Nat Bailey founded White Spot in 1928.  He was born January 31st, 1902 in St. Paul Minnesota.  His mother was a cook and baker in railway eating houses, and his father ran wheels of fortune in carnivals across the United States.  His family followed him from town to town and in 1911 Nat's father moved the family to Vancouver.  Shortly after their arrival, his mother fell ill and it was up to young Nat to help out.

Like his father, Nat Bailey was always willing to gamble on the future and in 1914, this 12 year old newcomer to a young city took to the downtown streets to hawk newspapers.  Some say he went fist to fist with another boy for his corner spot, others that he bought out his rival; but most likely, Nat simply outhustled him.

By the time he hit 18, Nat was out of the newspaper business and into something close to his heart and to that of anyone who’d ever gone without: food. He was now selling popcorn and peanuts on the city streets, and he’d also combined his love of sports with a fan’s love of a good ballpark frank.
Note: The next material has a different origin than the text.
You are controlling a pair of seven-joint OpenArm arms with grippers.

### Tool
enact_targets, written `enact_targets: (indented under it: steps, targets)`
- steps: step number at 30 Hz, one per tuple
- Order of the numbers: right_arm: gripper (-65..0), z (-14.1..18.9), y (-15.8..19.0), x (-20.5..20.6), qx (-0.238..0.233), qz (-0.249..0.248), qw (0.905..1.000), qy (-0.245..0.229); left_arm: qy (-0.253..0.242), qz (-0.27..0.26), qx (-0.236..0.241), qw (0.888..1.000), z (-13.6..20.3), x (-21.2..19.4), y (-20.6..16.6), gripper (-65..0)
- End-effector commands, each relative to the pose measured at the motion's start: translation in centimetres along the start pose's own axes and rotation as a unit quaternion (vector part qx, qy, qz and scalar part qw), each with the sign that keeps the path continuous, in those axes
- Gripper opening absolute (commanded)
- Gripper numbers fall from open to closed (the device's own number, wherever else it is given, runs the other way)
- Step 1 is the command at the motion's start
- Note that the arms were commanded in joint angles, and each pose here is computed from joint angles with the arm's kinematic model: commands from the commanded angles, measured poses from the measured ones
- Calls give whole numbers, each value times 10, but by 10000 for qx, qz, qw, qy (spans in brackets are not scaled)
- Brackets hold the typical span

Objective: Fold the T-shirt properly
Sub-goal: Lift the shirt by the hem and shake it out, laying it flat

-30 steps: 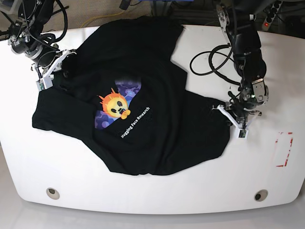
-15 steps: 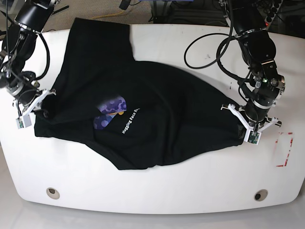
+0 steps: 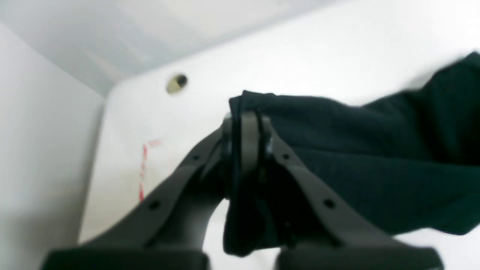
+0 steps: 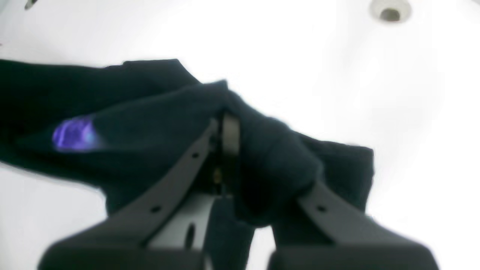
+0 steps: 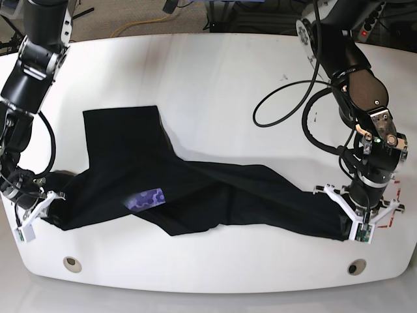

Nat’s hot dogs, peanuts and coffee kept them shouting for more at Athletic Park.

He transformed his 1918 Model T truck into a traveling lunch-counter and parked it each Sunday at the ever-popular Lookout Point on SW Marine Dr. where hungry sightseers crowded around Nat’s truck.

And it was there, in the woodlands south of Vancouver, that Nat found his inspiration for Canada’s first drive-in on a hot summer day in 1924. Obviously too tired to contemplate the short walk to Nat’s truck, one customer at the Point leaned out his car window and shouted, “Why don’t you bring it to us?” By the next day Nat had hired three energetic young “hustlers” to take orders from the parked cars. Because they “hopped to it,” they became known as carhops.

In four years, Nat had turned that driver’s casual call for service into the heart of a true family business. On a Saturday in June of 1928, he happily welcomed his guests to the first White Spot drive-in on Granville St. at 67th Ave.
  
Behind Nat on the log cabin were two words in green: White Spot. His first idea for a name had been Granville Barbecue, but instead he took the advice of his friend, the late sportsman George Irwin. “Why not call in White Spot like that fellow on Wilshire Boulevard in Los Angeles?” he’d suggested. “he’s doing all right with the name.” So White Spot Barbecue it was, and Nat prayed that success would flow north.
  
But how to get delicious food from the kitchen to the 25 cars neatly parked in the drive-in and serve them all with a staff of two – only a cook and a manager who doubled as a carhop? Nat solved the problem with style by inventing the first carhop tray, using long one-half-inch by six-inch cedar planks painted white. Burgers, pop, coffee, almost anything could be balanced on it. So, like an elegant carnival performer, a carhop could slide hot food through the open windows of a car and magically turn it into a dining room on wheels.
  
Not long after opening the White Spot Barbecue, Nat met Eva Ouelette, in her he discovered a lifelong partner who shared his dream of a true family restaurant business.